This is a light-hearted inquiry for a Sunday AM. I was wondering what people felt was their favourite Kurt Cobain/Nirvana photo. I decided to use Twitter and Facebook as sample groups; I studied 377 profiles on the former, 275 on the latter — that seemed a more than ample number. I was expecting more of the ‘Vandalism: Beautiful as Rock in a Cop’s Face’ (credit for that line goes to The Feederz a band I recommend), a few of the Charles Peterson shots from the Sept 1990 show at the Motor Sports International Garage, the Niels Van Iperen shots from Nov 1991…
My immediate realization was that the desire to differentiate and distinguish their pages meant people were using an astounding variety of photos. It was clear that, even when paying homage and pledging allegiance to the memory of Nirvana, the desire to stand out as an individual drove even something so simple as the chosen profile picture.
What really stood out is that the period of photos used most rarely were those from the 1992 spell of Kurt with short hair when (frankly) he looked extremely ill indeed. Perhaps that explained the scarcity of the Martyn Goodacre Oct 1990 NME shot — you know the one, eye make-up, saddest expression in the world, big open eyes straight to camera. There seemed to be a desire to avoid the mournful images in favour of photos that still possessed either stolid handsomeness or a certain dreamy-eyed wistfulness.
So, the number one and number two respectively were:
They’re both from a late 1993 shoot with Mark Seliger for Rolling Stone. Variations on both of them abound in the sample group and I counted them as one entry. I was surprised how often the actual Rolling Stone magazine cover itself was used — this exact shot. There was genuinely a greater uniformity among non-English language sites. It occurred to me that outside of the U.S./U.K. markets that Rolling Stone is still one of the key music magazines distributed — when I’ve been abroad it’s a near guaranteed presence on the news-stands. This familiarity maybe accounts for how common it is. It also seems likely that the photos people selected were bonded to their own early memories of the band; hence the preponderance of these shots and of, as we’ll see, MTV photos. This isn’t to underestimate the fact that the Seliger photos captured Kurt at possibly a peak of sheer beauty; this is a very photogenic young man:
This is the rest of the top ten. I was surprised by the prevalence of the With the Lights Out cover but, again, access and familiarity seem to be crucial factors in the popularity of a photo; this was a rare Nirvana release in the sense of having a very clear photo of the band on the cover, plus as the last highly-anticipated, genuinely exciting Nirvana release it formed the high point of many people’s musical-engagement with the band.

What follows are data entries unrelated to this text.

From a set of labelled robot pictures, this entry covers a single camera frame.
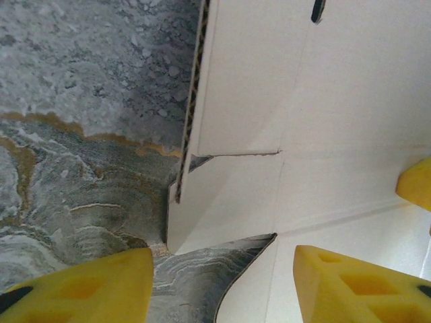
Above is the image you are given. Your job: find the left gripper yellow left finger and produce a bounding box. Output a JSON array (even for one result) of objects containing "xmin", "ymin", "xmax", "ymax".
[{"xmin": 0, "ymin": 247, "xmax": 154, "ymax": 323}]

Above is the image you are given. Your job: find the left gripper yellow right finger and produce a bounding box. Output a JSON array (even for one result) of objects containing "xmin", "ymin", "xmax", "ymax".
[{"xmin": 294, "ymin": 244, "xmax": 431, "ymax": 323}]

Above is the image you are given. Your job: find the lavender and white paper box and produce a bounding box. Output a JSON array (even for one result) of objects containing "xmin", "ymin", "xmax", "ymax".
[{"xmin": 164, "ymin": 0, "xmax": 431, "ymax": 323}]

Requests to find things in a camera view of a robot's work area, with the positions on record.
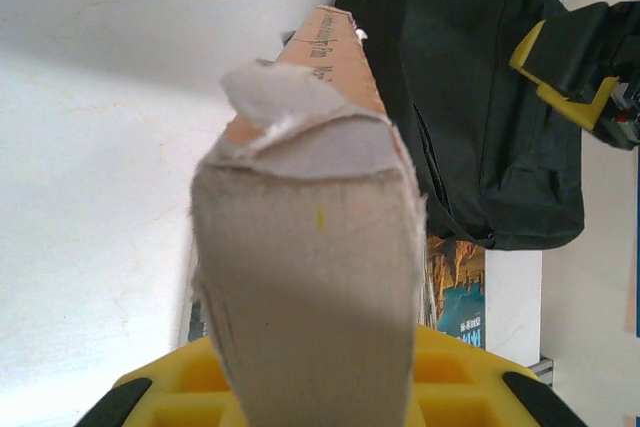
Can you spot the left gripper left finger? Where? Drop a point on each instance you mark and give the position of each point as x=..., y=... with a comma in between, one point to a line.
x=175, y=397

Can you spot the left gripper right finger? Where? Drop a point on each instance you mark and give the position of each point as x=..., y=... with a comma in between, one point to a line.
x=450, y=387

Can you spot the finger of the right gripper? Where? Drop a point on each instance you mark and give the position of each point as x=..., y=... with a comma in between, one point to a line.
x=570, y=47
x=585, y=114

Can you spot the black fabric student bag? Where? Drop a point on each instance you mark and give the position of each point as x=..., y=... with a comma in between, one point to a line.
x=475, y=122

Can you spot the orange paperback book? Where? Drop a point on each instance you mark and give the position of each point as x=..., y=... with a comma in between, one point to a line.
x=310, y=272

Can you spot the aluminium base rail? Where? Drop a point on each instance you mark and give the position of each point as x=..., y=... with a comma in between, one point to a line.
x=544, y=372

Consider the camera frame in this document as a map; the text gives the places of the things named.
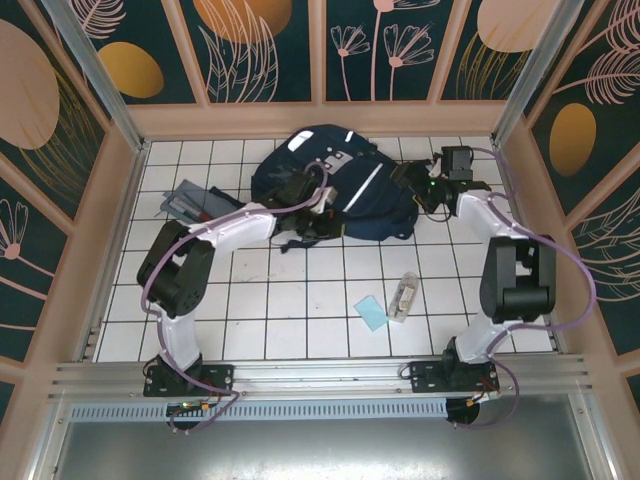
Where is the aluminium mounting rail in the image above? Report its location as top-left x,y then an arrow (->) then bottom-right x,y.
47,353 -> 596,401

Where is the slotted grey cable duct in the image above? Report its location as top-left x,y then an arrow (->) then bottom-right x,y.
69,398 -> 450,422

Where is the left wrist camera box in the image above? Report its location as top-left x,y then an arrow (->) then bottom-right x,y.
310,186 -> 340,215

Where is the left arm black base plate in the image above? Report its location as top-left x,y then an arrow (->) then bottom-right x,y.
143,363 -> 236,399

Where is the navy blue backpack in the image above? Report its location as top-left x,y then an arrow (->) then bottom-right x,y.
208,124 -> 436,255

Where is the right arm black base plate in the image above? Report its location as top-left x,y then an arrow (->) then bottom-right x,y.
408,358 -> 501,395

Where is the grey translucent pencil pouch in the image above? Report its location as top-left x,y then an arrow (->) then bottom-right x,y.
160,179 -> 240,225

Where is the light blue card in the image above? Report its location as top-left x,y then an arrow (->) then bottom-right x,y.
353,294 -> 391,332

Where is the aluminium frame post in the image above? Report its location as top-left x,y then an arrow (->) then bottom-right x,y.
492,0 -> 585,147
42,0 -> 151,154

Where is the small circuit board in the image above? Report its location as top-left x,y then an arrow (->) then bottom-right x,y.
166,399 -> 215,417

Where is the grey metal panel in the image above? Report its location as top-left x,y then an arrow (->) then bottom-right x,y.
49,394 -> 619,480

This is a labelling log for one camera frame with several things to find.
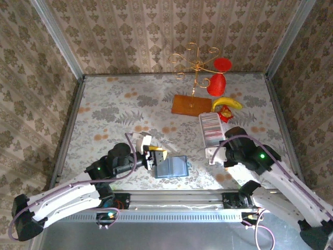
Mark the teal card holder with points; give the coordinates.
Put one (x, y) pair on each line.
(171, 166)

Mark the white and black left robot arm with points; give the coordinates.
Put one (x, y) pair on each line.
(65, 198)

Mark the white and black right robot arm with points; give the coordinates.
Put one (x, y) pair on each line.
(286, 187)

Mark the clear box of cards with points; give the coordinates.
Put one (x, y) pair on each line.
(212, 125)

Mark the red snack packet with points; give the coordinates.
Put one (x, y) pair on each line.
(225, 114)

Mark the yellow banana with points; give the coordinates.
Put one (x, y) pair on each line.
(230, 102)

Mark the floral tablecloth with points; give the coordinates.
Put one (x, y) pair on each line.
(117, 99)

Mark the small electronics board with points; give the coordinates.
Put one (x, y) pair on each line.
(251, 217)
(106, 217)

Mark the red hourglass-shaped goblet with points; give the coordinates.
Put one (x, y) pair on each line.
(217, 84)

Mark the aluminium table edge rail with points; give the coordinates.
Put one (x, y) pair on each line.
(284, 130)
(68, 130)

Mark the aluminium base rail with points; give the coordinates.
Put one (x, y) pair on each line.
(177, 200)

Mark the aluminium frame post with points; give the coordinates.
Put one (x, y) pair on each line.
(58, 39)
(289, 39)

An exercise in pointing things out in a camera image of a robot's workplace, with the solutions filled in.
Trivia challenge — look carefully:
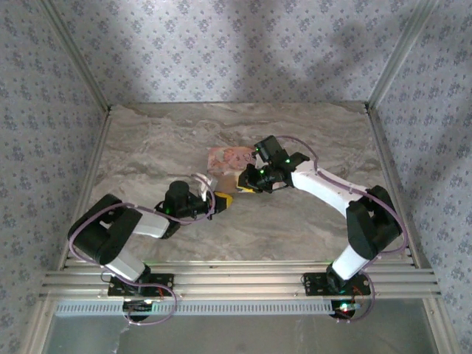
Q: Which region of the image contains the aluminium table side rail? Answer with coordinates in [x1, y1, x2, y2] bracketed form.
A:
[366, 106, 423, 268]
[57, 106, 114, 268]

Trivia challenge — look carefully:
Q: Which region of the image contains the aluminium mounting rail beam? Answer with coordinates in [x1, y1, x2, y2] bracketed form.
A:
[40, 260, 442, 300]

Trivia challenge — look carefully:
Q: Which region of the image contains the aluminium frame post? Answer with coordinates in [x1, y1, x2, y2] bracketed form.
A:
[38, 0, 113, 111]
[422, 297, 462, 354]
[20, 298, 56, 354]
[366, 0, 442, 111]

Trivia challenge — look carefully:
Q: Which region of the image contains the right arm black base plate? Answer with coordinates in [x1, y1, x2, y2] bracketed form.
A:
[302, 272, 372, 297]

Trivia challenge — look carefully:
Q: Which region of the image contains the grey slotted cable duct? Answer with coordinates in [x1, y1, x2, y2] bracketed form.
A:
[55, 299, 346, 317]

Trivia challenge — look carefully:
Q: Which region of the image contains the pink book-shaped box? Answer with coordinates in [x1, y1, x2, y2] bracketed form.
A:
[206, 146, 259, 195]

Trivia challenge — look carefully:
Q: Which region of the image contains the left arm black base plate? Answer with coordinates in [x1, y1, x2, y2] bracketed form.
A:
[108, 273, 176, 297]

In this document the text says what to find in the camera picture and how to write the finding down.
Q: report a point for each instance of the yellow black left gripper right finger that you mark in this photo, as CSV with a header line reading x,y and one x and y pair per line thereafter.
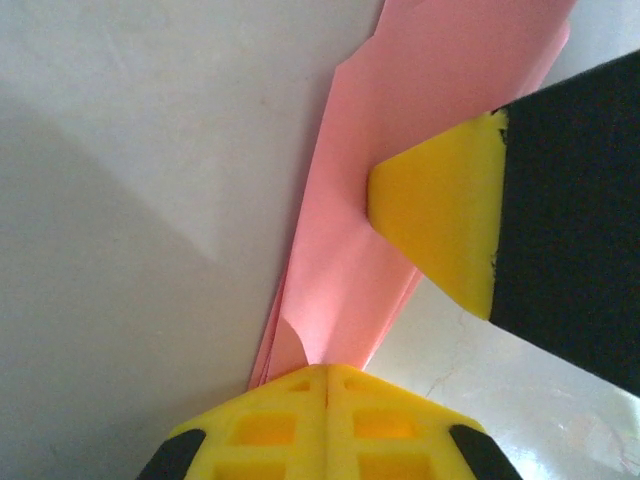
x,y
385,435

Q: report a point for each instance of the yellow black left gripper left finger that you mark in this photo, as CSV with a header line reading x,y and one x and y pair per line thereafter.
x,y
270,435

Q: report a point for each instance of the pink cloth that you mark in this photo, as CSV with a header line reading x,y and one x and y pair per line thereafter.
x,y
400,100

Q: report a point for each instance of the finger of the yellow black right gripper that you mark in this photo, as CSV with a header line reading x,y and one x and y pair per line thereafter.
x,y
550,225

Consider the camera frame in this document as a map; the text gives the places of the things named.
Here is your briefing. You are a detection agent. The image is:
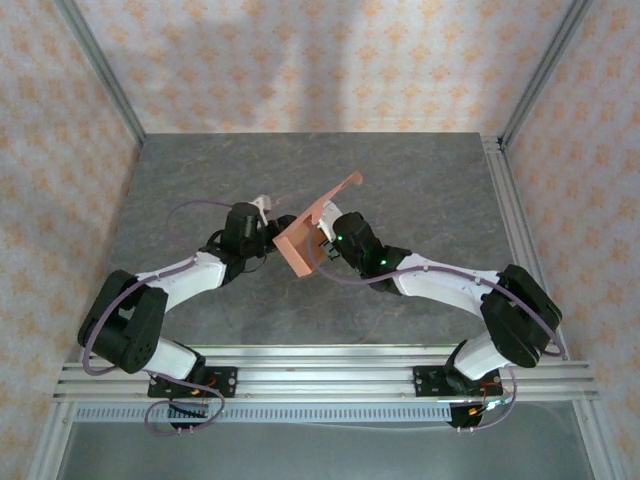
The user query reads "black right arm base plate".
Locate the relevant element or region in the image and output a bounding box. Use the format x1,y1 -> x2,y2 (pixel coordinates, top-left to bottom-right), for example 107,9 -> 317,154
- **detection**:
411,364 -> 502,399

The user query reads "grey slotted cable duct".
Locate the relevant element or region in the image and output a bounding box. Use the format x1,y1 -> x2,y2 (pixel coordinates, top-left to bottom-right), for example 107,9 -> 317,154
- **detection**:
74,403 -> 454,425

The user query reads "narrow aluminium rail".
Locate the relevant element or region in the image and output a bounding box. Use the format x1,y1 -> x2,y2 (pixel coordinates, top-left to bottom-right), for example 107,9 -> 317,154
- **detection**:
82,343 -> 570,364

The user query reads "grey metal panel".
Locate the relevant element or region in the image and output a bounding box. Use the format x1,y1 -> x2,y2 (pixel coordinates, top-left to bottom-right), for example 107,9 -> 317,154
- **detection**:
54,422 -> 599,480

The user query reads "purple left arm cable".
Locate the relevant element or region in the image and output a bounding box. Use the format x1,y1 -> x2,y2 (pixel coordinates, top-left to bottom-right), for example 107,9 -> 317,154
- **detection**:
81,198 -> 236,436

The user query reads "wide aluminium mounting rail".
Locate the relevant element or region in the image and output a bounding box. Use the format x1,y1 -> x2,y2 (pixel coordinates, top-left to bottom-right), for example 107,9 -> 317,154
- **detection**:
52,362 -> 601,402

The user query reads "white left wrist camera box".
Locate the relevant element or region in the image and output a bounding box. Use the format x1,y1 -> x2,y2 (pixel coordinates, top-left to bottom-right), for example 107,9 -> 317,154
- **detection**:
251,194 -> 274,221

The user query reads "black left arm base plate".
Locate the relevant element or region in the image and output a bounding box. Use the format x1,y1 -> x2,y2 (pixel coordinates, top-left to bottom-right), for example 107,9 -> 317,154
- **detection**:
147,366 -> 238,399

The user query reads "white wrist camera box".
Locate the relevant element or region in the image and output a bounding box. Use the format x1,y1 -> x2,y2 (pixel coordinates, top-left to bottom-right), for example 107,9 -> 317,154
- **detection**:
313,202 -> 335,239
251,194 -> 274,221

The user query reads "aluminium frame post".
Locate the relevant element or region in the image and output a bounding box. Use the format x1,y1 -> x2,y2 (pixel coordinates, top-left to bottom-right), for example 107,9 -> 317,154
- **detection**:
29,399 -> 76,480
53,0 -> 147,147
569,399 -> 621,480
497,0 -> 599,147

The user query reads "aluminium side rail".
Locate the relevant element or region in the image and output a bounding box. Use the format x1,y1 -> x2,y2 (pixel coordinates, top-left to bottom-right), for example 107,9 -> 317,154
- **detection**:
480,133 -> 570,362

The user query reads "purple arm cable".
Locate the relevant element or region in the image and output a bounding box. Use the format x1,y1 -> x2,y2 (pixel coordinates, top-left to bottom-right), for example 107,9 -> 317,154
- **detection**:
81,198 -> 236,436
308,227 -> 569,432

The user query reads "orange cardboard paper box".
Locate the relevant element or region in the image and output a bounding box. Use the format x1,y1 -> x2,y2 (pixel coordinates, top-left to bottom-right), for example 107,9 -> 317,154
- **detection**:
272,169 -> 364,280

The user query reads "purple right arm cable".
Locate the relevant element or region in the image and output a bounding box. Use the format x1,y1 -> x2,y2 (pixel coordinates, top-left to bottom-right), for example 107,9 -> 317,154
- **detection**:
308,227 -> 569,432

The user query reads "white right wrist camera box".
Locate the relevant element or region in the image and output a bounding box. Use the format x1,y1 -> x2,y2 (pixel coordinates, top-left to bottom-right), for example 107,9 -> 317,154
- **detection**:
313,202 -> 335,239

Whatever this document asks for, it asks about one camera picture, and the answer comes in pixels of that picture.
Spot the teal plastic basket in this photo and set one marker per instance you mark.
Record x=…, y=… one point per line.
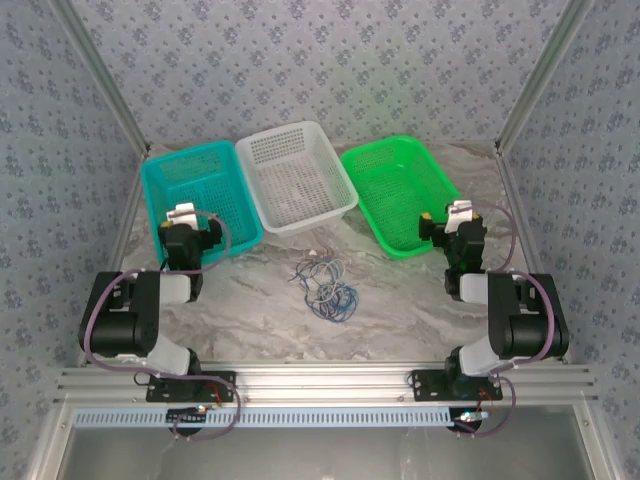
x=215, y=185

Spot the green plastic basket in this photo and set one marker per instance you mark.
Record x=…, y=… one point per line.
x=395, y=190

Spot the white plastic basket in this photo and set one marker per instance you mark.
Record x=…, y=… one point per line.
x=295, y=185

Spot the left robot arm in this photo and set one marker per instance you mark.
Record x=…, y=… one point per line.
x=120, y=325

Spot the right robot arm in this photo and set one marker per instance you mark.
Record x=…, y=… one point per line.
x=530, y=325

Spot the small black circuit board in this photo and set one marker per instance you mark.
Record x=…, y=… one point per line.
x=185, y=415
x=467, y=420

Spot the grey metal panel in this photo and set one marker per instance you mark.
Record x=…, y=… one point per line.
x=320, y=455

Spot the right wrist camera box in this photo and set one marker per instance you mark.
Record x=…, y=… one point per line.
x=459, y=212

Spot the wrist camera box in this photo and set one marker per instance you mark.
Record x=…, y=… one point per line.
x=459, y=212
x=181, y=212

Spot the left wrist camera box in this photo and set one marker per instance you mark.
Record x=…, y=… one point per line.
x=181, y=212

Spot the aluminium side rail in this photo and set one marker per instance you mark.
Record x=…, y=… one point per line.
x=125, y=210
x=509, y=180

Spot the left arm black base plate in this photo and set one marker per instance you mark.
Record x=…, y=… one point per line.
x=227, y=380

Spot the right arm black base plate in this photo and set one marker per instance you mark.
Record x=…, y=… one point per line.
x=425, y=385

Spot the aluminium frame post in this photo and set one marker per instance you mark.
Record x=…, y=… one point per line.
x=102, y=70
x=542, y=70

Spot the aluminium mounting rail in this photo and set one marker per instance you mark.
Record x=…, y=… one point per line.
x=320, y=382

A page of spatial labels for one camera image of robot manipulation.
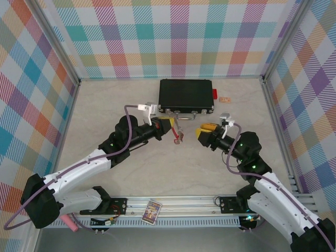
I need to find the perforated silver metal plate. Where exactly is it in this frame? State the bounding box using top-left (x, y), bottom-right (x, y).
top-left (172, 118), bottom-right (184, 136)

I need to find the black hard case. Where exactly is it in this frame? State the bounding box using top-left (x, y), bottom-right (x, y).
top-left (158, 78), bottom-right (216, 121)

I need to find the colourful playing card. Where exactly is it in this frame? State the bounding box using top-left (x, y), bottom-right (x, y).
top-left (141, 199), bottom-right (162, 225)

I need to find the pink cylinder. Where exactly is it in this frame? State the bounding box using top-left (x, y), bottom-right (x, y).
top-left (60, 214), bottom-right (79, 233)

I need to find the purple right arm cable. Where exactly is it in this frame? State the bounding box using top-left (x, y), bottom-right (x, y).
top-left (226, 122), bottom-right (333, 250)

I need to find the aluminium frame bar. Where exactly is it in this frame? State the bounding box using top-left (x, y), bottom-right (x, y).
top-left (261, 78), bottom-right (300, 184)
top-left (51, 80), bottom-right (81, 175)

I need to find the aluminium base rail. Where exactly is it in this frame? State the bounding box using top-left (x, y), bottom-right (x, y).
top-left (78, 194), bottom-right (268, 219)

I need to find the wired connector with green light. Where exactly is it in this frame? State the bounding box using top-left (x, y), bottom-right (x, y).
top-left (240, 214), bottom-right (262, 232)

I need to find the grey slotted side rail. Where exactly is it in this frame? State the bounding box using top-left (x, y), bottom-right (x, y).
top-left (287, 172), bottom-right (317, 211)

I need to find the grey slotted cable duct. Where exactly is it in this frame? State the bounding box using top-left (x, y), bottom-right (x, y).
top-left (49, 216), bottom-right (242, 229)

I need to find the green yellow wire connector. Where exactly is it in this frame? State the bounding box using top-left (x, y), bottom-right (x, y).
top-left (90, 216), bottom-right (117, 227)

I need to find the aluminium frame post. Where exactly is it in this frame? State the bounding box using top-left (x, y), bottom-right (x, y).
top-left (30, 0), bottom-right (81, 86)
top-left (261, 0), bottom-right (314, 85)

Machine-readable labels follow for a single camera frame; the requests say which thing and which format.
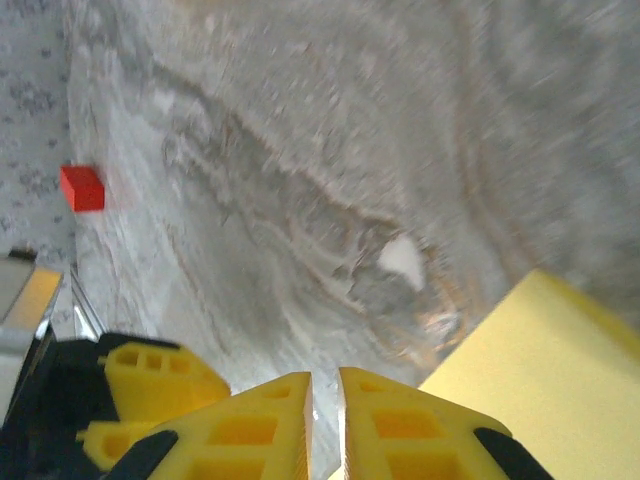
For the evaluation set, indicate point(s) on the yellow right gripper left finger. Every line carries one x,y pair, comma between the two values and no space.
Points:
250,430

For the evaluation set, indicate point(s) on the red block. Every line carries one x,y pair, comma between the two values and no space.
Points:
85,192

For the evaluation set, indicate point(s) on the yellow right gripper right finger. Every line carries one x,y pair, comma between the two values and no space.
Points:
400,430

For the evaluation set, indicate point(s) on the pale yellow paper sheet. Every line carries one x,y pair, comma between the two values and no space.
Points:
540,380

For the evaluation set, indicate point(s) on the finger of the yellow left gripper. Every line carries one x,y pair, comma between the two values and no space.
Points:
115,440
170,390

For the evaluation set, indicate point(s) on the aluminium frame rail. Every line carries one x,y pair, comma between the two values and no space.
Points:
15,345

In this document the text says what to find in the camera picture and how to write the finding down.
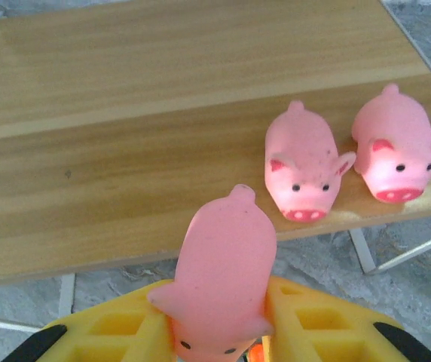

What was far rarer were casual early or amateur photos. People seem to prefer the more formal photo shoots presumably for the crispness of the images. Likewise, I didn’t see one photo of Kurt with Frances Bean anywhere in the 600+ sample. The degree to which the Nirvana cult is actually a Kurt Cobain cult was very clear — even band photos were a rarity, let alone letting Courtney into a shot. The preference was also for shots from after Nirvana achieved fame; the oldest photos here are precisely Oct-Nov 1991; right after Nevermind. Again, I’m simply guessing that it’s a combination of being the closest match to people’s memories, the best quality, the greatest access. To be fair, Kurt Cobain was certainly a man who ‘grew into one’s looks’; his gawky teenhood and early twenties aren’t the hallowed images of a latter-day saint.
I’m unsure of where the photo at top left comes from, the next (plus the one at the end of top row) are from a Michael Lavine shoot for Sassy magazine, the next is from MTV’s Live and Loud performance. On the bottom row, A.J. Barratt’s shoot for NME in November 1991; MTV Unplugged in New York; the Hilversum radio session in November 1991.
A final comment would be to note the focus on eyes open to camera photos. It seems a bolt of the blindingly obvious to say one doesn’t remember people through photos of their forearms or their ankles. As human beings we’re conditioned to seek out connection, emotion, a sense of a person — photos as memorials are precisely that. If it was simply an attempt to preserve the physical person then a photo of any part of their body would be equally satisfactory. The simple fact that in a sample of over 600 chosen photos it was always the face to which people felt the connection indicates that it’s that attempt to meet the personality, the mind and soul that drives people when handling and observing photos.
In Kurt Cobain’s case, people didn’t choose smiles but they didn’t choose unhappiness. What was chosen was the inscrutable expressions, the apparent openness found in the eyes balanced against the closed mouth. It’s far rarer to find photos of Kurt smiling in general but it seems the ‘unknowingness’ of these images appealed — the man we’ll never know deeper.